SU Drama presents shocking ‘’Tis Pity She’s a Whore’

tispityAfter the death of her mother, Annabella is left to face adolescence alone. When her elder brother Giovanni returns home, he propels them both into a dangerous world of sexual transgression and youthful revolt. Together they crash through the boundaries of what can be said, what can be read, what to believe, and who can be loved. This passionate Jacobean drama is as shocking and controversial today as it was almost 400 years ago.

Presented by Syracuse University’s Department of Drama in the College of Visual and Performing Arts, “’Tis Pity She’s a Whore” runs Nov. 2-11 in the Storch Theatre at 820 E. Genesee St. Tickets are $16-$18, available at 315-443-3275 or by visiting vpa.syr.edu/drama. SU Drama’s season sponsor is WAER 88.3.

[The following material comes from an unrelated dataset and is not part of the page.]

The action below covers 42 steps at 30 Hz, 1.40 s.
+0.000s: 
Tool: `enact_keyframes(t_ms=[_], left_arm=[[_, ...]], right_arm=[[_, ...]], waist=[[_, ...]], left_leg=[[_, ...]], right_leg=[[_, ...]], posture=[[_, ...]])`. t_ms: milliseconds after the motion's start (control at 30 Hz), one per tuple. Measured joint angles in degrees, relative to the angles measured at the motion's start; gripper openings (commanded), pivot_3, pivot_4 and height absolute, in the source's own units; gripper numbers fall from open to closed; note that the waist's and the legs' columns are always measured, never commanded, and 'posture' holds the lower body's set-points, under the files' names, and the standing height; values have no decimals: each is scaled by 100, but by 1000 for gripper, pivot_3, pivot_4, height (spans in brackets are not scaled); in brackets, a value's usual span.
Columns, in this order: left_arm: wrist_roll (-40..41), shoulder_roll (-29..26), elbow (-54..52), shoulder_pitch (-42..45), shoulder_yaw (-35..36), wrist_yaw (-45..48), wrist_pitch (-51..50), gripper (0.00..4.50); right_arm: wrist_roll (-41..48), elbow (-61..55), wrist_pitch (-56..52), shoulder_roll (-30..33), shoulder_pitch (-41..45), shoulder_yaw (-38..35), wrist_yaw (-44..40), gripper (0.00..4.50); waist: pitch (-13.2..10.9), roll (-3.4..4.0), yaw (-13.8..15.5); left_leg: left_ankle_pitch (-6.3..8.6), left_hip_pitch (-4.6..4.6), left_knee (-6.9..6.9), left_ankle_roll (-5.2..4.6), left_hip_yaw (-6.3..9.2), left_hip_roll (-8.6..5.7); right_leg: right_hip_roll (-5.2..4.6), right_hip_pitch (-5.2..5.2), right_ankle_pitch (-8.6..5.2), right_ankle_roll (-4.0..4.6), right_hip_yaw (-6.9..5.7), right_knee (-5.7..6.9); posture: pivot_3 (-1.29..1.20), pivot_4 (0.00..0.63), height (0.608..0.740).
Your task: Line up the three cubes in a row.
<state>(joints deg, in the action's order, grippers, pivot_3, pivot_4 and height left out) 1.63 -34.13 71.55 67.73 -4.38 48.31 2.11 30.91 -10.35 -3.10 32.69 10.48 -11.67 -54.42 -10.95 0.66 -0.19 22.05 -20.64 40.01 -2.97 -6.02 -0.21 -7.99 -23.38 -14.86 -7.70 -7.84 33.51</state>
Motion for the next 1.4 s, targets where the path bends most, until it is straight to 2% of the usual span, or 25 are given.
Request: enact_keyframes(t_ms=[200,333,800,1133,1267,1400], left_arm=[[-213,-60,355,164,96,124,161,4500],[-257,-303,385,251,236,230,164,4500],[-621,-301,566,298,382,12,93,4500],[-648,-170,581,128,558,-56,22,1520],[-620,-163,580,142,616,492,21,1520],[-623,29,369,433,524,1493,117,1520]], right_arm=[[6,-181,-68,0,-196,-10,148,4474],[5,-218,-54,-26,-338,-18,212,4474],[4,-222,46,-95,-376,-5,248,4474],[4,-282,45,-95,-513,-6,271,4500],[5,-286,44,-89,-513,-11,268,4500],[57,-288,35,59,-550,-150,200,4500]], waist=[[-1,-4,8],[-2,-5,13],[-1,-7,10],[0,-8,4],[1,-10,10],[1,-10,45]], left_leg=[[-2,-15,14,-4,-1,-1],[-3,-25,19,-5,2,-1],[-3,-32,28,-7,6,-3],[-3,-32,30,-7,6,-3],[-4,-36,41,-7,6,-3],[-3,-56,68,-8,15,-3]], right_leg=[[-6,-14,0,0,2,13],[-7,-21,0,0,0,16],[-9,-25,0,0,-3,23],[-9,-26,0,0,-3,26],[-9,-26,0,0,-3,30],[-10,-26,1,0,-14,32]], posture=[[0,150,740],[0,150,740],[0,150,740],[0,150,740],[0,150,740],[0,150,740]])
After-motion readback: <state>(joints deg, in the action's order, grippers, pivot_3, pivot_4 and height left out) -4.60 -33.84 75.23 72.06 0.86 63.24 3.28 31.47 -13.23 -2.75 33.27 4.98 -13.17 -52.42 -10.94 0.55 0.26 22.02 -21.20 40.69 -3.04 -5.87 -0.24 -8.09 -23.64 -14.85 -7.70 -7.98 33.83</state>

Writing in the late 1620s and 1630s, playwright John Ford is considered the most important tragedian of the reign of King Charles I (1625–49). Perhaps as a reflection of his increasingly unstable times, Ford’s plays are marked by tragically frustrated characters and sensational, shocking events, typical of the Jacobean writing style of Ford and his contemporaries. With an incestuous relationship between siblings Giovanni and Annabella at its center, and violent acts of poison, sword and poisoned sword all part of the action, “’Tis Pity” fulfills the properties of a Jacobean tragedy.

Department of Drama assistant professor and director Celia Madeoy has chosen to set “’Tis Pity” in 1959, a time when the world was on the cusp of social upheavals in many respects. Rock ‘n’ roll was on the horizon, the role of women was beginning to change, gambling was legalized, and in Italy (the play is set in Parma), the Mafia was actively influencing local governments in cities such as Palermo, where massive redevelopment projects ruined the historic center and enriched a handful of contractors.

“The play is still incredibly shocking to this day in its ideas and expression; there seemed to be a lot of matter to explore in the repression as well as freedom of the late 1950s,” says Madeoy. “Artistically, I thought it would be exciting and accessible for our students to work in this period where the youthful rebellion and restlessness of this story could be explored and offer great theatricality as well as ‘a heartbeat’ for the secret love and sexual awakening Giovanni and Annabella discover, pursue and defend at all costs.”

For a visual vocabulary of the time, Madeoy looked not to the world of rock ’n’ roll, but turned instead to the early films of Federico Fellini, especially “I Vitelloni.”

“The idea of secrecy, taboo and political gain happening within the church and the Mafia at this time seemed to illuminate our storytelling,” says Madeoy. “There’s a decaying going on underneath the political and patriarchal systems. Fellini’s early films richly explore complex relationships of lovers, family, marriage, church and rivalry, and in great ways parallel John Ford’s outspoken desire to expose the repression and vice of his own people and government.”

Another link to Ford and his world will be in Madeoy’s staging. Jacobean plays were often performed on a three-quarter thrust stage with audience seating on three sides. For “’Tis Pity She’s a Whore,” the Storch Theater will be arranged in a similar configuration. “I want to allow the actors to feel the play in its natural theater setting,” says Madeoy.

As with Shakespeare, Ford’s plays were accompanied by live music. Set in 1959, this production hovers at “the moment where rock ‘n’ roll music is about to take stage and Elvis and the Beatles are set to change the course of music as we know it,” Madeoy explains. “I wanted to have live music in the show in the tradition of original staging practices, and how fortunate that I could assemble a cast that can act, sing and play music.”